A política dos arrependimentos
PAULA SÁ
Devo pessoalmente um pedido de desculpas ao país por estar a fazer aquilo que disse que não gostaria de fazer e que não achava que devesse ser feito.” Pedro Passos Coelho foi duramente criticado por ter dito isto em maio de 2010, horas depois do então primeiro-ministro José Sócrates aprovar um pacote de medidas duras, para as quais tinha tido o apoio do líder do PSD. Arrasado pela esquerda, que o acusou de ser hipócrita, e pelos comentadores, que viram nas desculpas um sinal de fraqueza indesculpável na política.
Um ano e tal depois, a liderar um novo governo, com o resgate às costas, Passos fez cortes em ordenados e subsídios e deu lastro ao seu ministro das Finanças, Vítor Gaspar, para fazer um “enorme aumento de impostos”. Sempre se recusou a pedir desculpas. Ainda hoje não faz qualquer ato de contrição porque, diz ele, fez o que tinha de ser feito para tirar o país de uma situação crítica. Agora não evidenciar remorsos é um selo de seriedade.
Estas duas versões de Passos mostram como os arrependimentos em política são muito relativos, passam rápido e dependem das circunstâncias.
Vem isto a propósito dos arrependimentos diários da líder do Bloco de Esquerda.

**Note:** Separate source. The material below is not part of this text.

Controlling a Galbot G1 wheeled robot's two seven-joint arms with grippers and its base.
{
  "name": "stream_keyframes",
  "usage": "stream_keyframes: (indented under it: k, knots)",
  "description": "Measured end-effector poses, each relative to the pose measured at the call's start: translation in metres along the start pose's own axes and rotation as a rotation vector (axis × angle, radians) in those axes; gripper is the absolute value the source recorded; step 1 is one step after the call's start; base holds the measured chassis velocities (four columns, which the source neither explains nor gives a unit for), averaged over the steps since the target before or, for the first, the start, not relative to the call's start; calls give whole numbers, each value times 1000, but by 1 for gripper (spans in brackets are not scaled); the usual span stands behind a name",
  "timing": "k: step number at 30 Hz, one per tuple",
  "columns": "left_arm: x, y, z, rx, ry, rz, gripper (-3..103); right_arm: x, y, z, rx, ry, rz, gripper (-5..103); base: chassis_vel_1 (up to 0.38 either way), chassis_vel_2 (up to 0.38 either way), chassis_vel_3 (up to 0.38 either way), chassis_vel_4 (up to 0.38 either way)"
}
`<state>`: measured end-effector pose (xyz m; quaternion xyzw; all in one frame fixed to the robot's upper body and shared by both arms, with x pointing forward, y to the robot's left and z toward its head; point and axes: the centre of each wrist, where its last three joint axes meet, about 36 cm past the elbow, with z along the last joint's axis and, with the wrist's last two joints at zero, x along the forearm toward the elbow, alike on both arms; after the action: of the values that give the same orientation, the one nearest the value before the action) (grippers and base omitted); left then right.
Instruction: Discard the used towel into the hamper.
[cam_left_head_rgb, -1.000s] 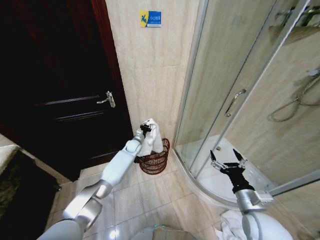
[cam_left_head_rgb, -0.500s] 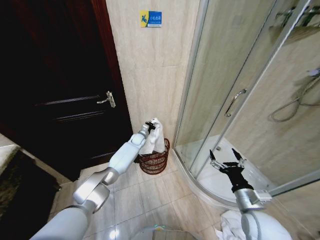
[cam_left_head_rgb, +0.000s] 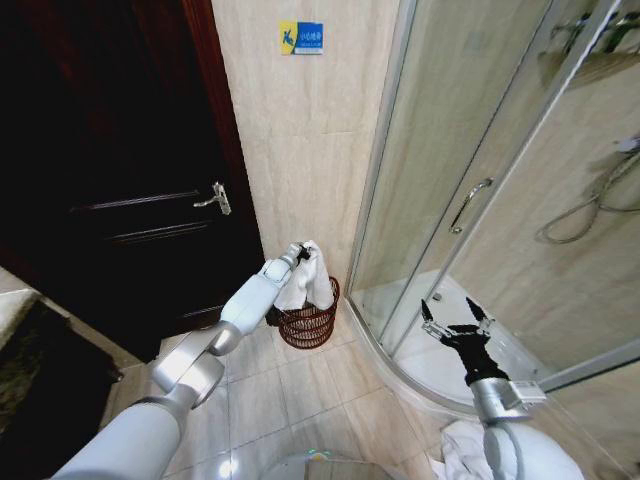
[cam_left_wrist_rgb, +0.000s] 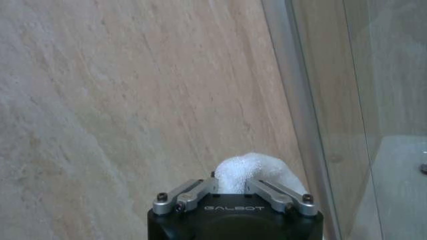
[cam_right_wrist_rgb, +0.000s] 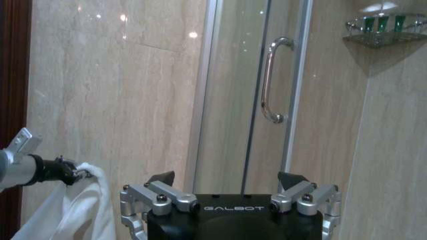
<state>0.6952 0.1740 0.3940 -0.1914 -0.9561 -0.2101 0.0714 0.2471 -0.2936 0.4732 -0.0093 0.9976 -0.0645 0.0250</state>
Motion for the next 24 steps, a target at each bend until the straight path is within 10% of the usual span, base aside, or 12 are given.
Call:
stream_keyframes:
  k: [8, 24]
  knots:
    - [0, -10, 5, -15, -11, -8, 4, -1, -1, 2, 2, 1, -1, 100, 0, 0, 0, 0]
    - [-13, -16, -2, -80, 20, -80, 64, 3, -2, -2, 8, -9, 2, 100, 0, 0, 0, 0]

Catarina Martins não parece nada pesarosa no apoio ao governo de António Costa desde que o BE saia com os louros das medidas positivas e passe nos intervalos da chuva das negativas que possam vir por aí nos próximos Orçamentos do Estado, a começar já pelo do próximo ano.
É por isso que Catarina relembra as “dificuldades de um trabalho de maioria com partidos com divergências conhecidas”, no caso o PS e o PCP. E é também por isso que deixa transparecer, numa cândida confissão, muito pouco adequada à política profissional, ter “medo” de falhar. Medo, como a própria disse, de não conseguir ir mais além no compromisso de tirar o país do empobrecimento.
Os arrependimentos de Catarina – e não um arrependimento fundador da “geringonça” – são, como o primeiro pedido de desculpas de Passos Coelho em 2010, uma maneira de fazer passar a mensagem de que se alguma coisa está a correr mal no governo socialista, do qual o BE é um dos suportes parlamentares, o seu partido lava a mãos da trapalhada.
E não é que agosto, mês escolhido pela líder bloquista para manifestar os seus sentimentos em relação ao acordo governativo, foi mesmo mauzinho para o executivo socialista. A polémica das viagens pagas pela Galp, misturadas com a barafunda da Caixa Geral de Depósitos e até com a vaga de incêndios, a que se somam os últimos dados económicos, era normal que tivessem efeitos mais nefastos na coligação. Mas afinal foram só arrependimentos vários, não é tão mau como seria de esperar.